* **Task objective**
In the records below, the line with "- Numbers are" opens the range and the line with "Demonstrator: a person" closes it; print that range exactly and nothing else.

########

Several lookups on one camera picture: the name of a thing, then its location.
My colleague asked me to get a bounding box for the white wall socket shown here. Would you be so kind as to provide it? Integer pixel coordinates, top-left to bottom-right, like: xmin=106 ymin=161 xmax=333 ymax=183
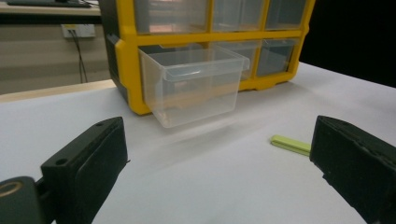
xmin=61 ymin=23 xmax=96 ymax=39

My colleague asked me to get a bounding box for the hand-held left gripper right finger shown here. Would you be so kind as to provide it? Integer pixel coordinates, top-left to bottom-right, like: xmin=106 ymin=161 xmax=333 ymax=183
xmin=309 ymin=115 xmax=396 ymax=224

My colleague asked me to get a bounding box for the clear plastic drawer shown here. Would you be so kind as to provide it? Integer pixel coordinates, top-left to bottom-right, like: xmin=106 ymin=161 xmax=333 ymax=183
xmin=265 ymin=0 xmax=307 ymax=32
xmin=137 ymin=45 xmax=250 ymax=129
xmin=214 ymin=40 xmax=262 ymax=82
xmin=134 ymin=0 xmax=209 ymax=35
xmin=255 ymin=37 xmax=299 ymax=78
xmin=212 ymin=0 xmax=265 ymax=33

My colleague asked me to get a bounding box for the black cable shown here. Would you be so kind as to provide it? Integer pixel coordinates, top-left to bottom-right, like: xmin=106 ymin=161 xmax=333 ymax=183
xmin=68 ymin=29 xmax=89 ymax=84

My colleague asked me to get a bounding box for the light green stick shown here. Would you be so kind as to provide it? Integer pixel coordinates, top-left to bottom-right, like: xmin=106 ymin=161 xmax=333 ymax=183
xmin=270 ymin=134 xmax=312 ymax=157

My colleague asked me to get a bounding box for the black keyboard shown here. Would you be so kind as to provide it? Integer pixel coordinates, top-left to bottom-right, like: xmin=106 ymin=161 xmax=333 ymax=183
xmin=6 ymin=0 xmax=92 ymax=9

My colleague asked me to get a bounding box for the yellow drawer cabinet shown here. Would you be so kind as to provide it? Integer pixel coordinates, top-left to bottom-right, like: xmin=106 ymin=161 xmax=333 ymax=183
xmin=98 ymin=0 xmax=317 ymax=117

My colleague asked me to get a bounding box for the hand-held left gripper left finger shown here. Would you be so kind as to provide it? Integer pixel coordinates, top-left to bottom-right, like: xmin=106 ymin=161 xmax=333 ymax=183
xmin=40 ymin=116 xmax=131 ymax=224

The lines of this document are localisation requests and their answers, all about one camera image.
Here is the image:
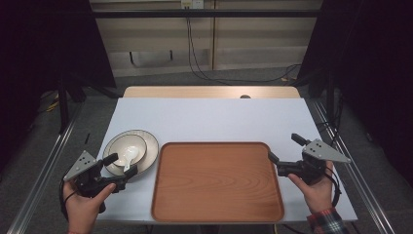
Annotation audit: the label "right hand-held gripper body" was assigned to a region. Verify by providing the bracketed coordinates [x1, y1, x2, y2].
[276, 138, 352, 186]

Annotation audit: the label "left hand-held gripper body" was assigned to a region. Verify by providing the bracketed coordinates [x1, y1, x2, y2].
[62, 149, 129, 198]

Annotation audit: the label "white ceramic spoon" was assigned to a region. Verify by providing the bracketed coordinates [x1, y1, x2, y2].
[121, 145, 141, 173]

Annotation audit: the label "white bowl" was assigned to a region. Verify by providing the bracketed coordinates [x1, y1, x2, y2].
[107, 134, 148, 168]

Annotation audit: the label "beige round plate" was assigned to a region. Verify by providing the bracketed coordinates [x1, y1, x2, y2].
[101, 129, 161, 178]

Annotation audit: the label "wooden tray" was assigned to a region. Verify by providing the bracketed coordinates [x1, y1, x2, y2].
[150, 140, 286, 224]

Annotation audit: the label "person's right hand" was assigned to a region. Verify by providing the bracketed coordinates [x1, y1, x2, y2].
[287, 161, 336, 215]

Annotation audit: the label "person's left hand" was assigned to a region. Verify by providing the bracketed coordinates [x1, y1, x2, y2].
[62, 180, 117, 234]

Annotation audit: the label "black metal stand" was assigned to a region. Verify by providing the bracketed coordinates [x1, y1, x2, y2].
[56, 77, 71, 135]

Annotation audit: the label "white table mat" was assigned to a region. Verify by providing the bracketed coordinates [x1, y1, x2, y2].
[96, 97, 358, 224]

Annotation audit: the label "wooden table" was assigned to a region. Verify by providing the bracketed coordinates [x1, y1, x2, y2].
[122, 85, 302, 99]

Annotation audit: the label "dark curtain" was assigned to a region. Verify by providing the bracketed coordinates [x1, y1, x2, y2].
[0, 0, 117, 170]
[296, 0, 413, 178]

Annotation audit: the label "black horizontal bar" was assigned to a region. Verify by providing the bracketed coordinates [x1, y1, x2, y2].
[90, 8, 323, 20]

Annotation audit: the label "white power outlet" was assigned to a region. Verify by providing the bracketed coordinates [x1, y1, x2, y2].
[180, 0, 206, 10]

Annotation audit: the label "black floor cables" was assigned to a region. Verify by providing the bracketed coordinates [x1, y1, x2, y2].
[315, 93, 346, 148]

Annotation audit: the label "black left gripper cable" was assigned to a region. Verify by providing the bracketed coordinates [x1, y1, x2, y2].
[58, 177, 78, 222]

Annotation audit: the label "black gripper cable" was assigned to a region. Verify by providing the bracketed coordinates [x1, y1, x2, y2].
[58, 177, 78, 222]
[323, 168, 343, 209]

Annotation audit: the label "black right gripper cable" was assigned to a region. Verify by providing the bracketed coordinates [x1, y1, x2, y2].
[323, 168, 343, 209]

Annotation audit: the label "aluminium rail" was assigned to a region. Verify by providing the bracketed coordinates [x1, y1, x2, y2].
[311, 98, 396, 234]
[5, 102, 85, 234]

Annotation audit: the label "yellow cable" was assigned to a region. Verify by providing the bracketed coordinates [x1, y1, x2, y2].
[44, 93, 62, 113]

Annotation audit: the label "black wall cables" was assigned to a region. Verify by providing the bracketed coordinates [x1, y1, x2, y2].
[185, 17, 302, 85]

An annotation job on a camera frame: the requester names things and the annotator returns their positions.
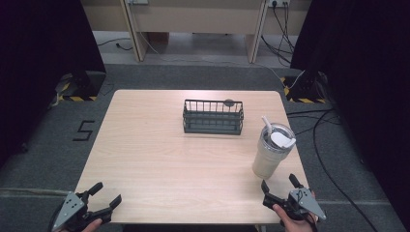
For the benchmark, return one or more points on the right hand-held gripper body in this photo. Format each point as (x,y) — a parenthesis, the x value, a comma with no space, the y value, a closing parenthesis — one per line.
(306,201)

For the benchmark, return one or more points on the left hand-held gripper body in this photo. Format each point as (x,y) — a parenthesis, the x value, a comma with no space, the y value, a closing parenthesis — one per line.
(72,209)

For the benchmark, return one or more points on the cream tumbler with straw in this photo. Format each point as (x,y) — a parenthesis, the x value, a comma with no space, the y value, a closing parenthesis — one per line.
(269,154)

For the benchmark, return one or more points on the person's left hand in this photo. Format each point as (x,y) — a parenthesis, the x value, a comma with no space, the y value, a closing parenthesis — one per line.
(93,225)

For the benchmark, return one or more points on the person's right hand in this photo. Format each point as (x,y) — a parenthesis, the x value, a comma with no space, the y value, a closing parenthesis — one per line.
(295,225)

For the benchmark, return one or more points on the black stand base, striped tape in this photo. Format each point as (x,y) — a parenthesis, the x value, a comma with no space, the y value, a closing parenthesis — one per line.
(304,92)
(82,87)

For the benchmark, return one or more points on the grey round table cap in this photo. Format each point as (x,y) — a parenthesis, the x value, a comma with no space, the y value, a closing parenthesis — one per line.
(229,102)

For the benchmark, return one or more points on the black curtain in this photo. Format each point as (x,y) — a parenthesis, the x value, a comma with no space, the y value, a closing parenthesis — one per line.
(367,80)
(35,64)

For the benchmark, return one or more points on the beige wooden desk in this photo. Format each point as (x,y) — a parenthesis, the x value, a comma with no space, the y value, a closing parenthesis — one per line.
(196,16)

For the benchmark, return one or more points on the white wall socket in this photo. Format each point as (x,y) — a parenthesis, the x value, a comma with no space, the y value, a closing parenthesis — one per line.
(278,3)

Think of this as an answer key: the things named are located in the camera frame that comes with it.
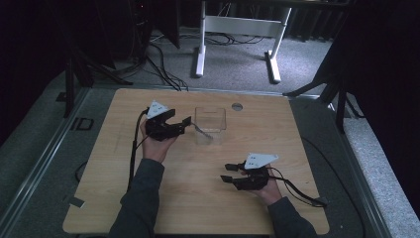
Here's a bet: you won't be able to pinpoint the person's right hand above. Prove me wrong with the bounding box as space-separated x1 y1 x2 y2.
252 165 284 206

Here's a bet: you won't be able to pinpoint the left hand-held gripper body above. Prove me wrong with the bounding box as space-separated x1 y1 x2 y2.
144 100 186 143

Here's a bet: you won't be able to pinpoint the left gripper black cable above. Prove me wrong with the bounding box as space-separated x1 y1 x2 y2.
126 107 151 192

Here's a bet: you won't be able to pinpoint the thin black floor cable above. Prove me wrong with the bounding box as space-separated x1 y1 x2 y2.
300 136 367 238

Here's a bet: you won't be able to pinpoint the black metal stand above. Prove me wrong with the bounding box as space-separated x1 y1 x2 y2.
282 49 365 134
62 46 134 119

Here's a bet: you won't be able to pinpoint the white desk frame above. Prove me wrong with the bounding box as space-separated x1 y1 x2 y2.
192 0 293 84

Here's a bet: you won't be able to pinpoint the blue toothbrush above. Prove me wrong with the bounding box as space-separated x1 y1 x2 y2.
190 121 213 141

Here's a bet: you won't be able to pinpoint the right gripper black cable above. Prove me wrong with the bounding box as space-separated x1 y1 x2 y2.
267 167 329 209

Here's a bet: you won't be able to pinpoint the person's left hand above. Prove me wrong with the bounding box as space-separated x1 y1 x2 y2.
139 118 178 165

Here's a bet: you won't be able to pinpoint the cables under white desk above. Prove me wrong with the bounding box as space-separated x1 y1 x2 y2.
203 31 266 47

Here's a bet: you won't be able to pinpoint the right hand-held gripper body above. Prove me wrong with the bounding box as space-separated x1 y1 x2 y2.
231 152 280 191

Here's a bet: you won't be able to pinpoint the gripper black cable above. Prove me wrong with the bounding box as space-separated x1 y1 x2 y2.
126 107 151 192
267 167 329 209

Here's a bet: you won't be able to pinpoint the clear plastic container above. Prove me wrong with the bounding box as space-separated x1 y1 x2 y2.
193 106 228 146

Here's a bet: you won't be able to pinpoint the bundle of black floor cables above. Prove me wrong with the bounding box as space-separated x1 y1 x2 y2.
145 41 190 92

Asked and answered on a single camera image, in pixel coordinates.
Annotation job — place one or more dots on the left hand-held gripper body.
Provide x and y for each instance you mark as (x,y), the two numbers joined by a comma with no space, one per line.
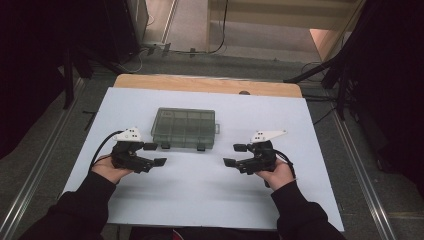
(126,158)

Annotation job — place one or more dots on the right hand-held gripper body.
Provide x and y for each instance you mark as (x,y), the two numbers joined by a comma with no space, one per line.
(261,160)

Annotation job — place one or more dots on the grey transparent compartment box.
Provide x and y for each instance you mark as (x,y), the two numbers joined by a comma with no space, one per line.
(182,128)

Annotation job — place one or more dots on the person's left hand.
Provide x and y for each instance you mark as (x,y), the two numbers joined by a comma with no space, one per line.
(108,170)

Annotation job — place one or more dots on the person's right hand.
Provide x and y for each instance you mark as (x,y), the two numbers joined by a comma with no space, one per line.
(280,175)

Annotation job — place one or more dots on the white table mat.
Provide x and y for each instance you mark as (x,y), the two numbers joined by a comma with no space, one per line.
(206,193)

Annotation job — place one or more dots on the dark round table grommet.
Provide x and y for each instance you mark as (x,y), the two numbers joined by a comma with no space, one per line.
(244,92)

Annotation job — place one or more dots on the power strip with plugs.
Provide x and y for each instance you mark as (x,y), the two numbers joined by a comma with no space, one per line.
(156,47)

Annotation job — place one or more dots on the black tripod stand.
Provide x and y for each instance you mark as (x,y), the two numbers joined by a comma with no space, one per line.
(320,68)

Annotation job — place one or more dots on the dark cabinet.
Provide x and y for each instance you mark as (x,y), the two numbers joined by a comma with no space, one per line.
(123,26)

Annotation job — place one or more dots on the light wooden panel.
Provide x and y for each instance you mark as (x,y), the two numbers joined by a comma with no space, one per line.
(321,41)

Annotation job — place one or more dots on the metal floor rail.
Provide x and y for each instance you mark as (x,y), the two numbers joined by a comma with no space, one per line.
(363,173)
(36,166)

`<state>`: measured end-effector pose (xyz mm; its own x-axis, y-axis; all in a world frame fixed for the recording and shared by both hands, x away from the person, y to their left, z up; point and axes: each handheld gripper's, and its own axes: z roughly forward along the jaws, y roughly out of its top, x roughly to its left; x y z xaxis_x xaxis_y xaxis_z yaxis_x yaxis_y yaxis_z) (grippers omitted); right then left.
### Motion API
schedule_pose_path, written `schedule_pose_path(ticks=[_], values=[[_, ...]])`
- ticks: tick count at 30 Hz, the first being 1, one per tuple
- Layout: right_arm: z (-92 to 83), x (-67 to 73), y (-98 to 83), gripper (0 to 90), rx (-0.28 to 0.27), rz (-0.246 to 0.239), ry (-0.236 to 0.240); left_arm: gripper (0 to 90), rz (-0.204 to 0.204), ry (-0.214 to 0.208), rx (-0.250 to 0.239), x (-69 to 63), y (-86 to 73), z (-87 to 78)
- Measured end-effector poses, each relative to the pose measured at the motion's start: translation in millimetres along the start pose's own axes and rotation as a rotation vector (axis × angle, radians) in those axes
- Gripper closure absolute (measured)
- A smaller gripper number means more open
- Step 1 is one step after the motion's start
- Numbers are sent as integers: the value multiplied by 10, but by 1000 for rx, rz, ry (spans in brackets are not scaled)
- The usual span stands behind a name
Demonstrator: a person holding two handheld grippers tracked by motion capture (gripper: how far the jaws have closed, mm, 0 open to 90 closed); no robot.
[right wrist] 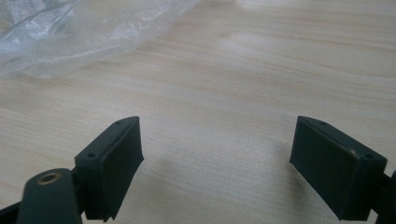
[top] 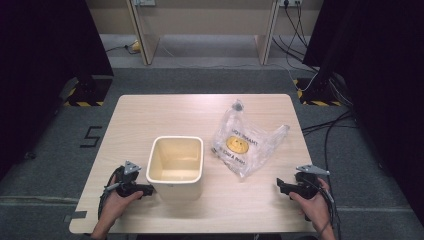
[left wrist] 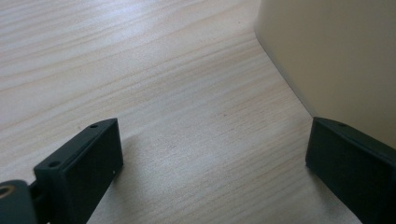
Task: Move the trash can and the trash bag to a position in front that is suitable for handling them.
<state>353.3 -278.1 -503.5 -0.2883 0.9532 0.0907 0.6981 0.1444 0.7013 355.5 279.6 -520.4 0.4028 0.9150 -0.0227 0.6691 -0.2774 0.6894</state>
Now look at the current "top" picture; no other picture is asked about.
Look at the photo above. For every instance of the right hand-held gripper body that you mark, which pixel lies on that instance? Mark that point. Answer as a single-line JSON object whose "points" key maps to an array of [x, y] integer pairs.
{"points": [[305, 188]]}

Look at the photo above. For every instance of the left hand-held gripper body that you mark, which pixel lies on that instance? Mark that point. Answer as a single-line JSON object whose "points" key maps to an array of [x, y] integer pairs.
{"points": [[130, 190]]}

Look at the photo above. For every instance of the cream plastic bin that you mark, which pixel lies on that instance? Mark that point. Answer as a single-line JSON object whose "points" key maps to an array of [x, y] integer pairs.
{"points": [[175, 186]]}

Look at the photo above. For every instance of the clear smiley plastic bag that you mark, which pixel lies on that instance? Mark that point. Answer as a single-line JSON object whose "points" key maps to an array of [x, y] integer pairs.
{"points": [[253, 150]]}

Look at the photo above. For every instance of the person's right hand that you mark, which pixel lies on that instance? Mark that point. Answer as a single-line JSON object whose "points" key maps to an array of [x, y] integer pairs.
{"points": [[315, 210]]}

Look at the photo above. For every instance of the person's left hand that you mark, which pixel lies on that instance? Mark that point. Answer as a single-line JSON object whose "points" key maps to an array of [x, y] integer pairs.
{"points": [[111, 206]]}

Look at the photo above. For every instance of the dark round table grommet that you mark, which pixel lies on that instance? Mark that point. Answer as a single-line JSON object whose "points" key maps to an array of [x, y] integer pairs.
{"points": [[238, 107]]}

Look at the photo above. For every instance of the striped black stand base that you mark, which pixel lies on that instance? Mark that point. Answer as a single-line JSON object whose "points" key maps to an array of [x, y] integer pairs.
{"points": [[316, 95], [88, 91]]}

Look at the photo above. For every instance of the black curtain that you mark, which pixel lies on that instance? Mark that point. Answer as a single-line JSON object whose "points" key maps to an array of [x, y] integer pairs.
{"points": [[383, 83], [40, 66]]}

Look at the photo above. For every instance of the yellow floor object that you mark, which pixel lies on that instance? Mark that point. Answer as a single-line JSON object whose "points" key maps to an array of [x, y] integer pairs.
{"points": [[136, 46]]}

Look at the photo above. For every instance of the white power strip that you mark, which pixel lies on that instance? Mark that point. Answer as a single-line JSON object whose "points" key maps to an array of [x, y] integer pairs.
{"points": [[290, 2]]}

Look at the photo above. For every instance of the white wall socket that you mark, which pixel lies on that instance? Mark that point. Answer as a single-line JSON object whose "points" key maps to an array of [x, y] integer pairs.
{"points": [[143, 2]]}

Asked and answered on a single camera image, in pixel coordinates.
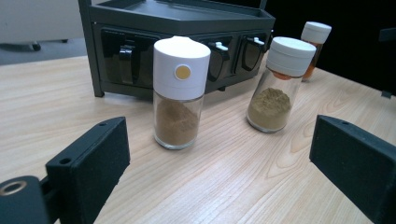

########

* **Solution**
- Numbers are sent as integers: the value multiplied by 10, but by 1000 for rx, rz, ry (spans in brackets are not scaled)
- The usual span stands behind a name
Demonstrator: a person holding two handheld grippers tracked by motion capture (gripper: how far the jaws have closed, mm, 0 open to 90 closed); no robot.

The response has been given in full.